WHAT THE TASK REQUIRES: When a line in the entries below contains "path", tally it; give the tally with nothing added.

RECORDS TO USE:
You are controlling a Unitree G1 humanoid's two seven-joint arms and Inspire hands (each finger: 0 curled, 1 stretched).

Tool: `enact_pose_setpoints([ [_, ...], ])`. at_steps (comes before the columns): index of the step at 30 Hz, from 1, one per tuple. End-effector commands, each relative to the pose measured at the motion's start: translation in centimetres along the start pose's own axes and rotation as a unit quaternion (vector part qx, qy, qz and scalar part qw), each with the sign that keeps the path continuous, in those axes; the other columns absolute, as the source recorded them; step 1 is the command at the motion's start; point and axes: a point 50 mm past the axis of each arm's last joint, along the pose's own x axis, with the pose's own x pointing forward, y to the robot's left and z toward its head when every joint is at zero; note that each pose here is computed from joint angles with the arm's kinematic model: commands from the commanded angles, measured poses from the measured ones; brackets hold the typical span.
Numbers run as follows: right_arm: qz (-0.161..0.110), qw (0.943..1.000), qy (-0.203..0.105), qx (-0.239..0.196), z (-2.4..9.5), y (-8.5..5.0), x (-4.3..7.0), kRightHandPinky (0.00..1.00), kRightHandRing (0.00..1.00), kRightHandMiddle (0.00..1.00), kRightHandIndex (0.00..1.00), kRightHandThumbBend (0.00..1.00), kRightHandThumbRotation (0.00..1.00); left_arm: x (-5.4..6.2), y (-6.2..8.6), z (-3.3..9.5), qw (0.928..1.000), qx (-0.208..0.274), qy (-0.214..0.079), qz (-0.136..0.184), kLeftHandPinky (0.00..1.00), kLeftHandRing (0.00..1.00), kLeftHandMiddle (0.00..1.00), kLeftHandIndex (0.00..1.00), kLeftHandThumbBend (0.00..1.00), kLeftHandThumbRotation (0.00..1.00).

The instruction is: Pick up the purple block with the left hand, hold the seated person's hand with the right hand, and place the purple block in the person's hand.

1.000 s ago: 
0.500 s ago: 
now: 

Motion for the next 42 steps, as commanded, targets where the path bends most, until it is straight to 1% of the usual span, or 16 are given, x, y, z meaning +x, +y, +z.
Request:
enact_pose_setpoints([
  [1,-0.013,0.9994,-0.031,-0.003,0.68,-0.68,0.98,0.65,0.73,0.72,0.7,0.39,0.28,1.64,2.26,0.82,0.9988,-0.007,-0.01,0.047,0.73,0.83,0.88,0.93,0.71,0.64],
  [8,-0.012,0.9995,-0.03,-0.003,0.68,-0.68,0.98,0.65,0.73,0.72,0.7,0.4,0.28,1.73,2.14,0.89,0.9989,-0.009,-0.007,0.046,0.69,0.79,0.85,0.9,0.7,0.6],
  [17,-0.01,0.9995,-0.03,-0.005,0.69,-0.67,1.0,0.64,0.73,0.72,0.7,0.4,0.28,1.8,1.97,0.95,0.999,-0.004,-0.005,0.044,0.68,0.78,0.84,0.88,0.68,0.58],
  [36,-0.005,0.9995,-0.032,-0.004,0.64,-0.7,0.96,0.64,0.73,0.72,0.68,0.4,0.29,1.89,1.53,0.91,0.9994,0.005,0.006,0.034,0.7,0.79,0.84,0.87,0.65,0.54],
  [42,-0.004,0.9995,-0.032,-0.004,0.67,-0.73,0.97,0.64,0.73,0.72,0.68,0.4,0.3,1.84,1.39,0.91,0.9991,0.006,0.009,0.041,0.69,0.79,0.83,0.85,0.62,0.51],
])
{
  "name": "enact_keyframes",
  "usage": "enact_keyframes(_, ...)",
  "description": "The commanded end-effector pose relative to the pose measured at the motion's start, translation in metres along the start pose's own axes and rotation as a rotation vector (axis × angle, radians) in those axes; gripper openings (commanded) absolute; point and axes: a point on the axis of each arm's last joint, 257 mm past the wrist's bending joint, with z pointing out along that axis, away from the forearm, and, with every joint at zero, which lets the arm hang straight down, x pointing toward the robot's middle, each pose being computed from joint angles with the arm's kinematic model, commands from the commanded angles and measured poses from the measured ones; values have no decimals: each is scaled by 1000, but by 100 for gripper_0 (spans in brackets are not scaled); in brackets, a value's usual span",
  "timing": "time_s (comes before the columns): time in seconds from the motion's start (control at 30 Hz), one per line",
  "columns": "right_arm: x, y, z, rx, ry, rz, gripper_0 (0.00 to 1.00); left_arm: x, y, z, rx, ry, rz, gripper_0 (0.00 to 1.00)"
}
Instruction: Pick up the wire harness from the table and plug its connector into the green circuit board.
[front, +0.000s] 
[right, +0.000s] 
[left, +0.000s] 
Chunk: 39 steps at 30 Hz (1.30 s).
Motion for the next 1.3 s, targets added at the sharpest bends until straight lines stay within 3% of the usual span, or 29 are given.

FINISHED TASK: 2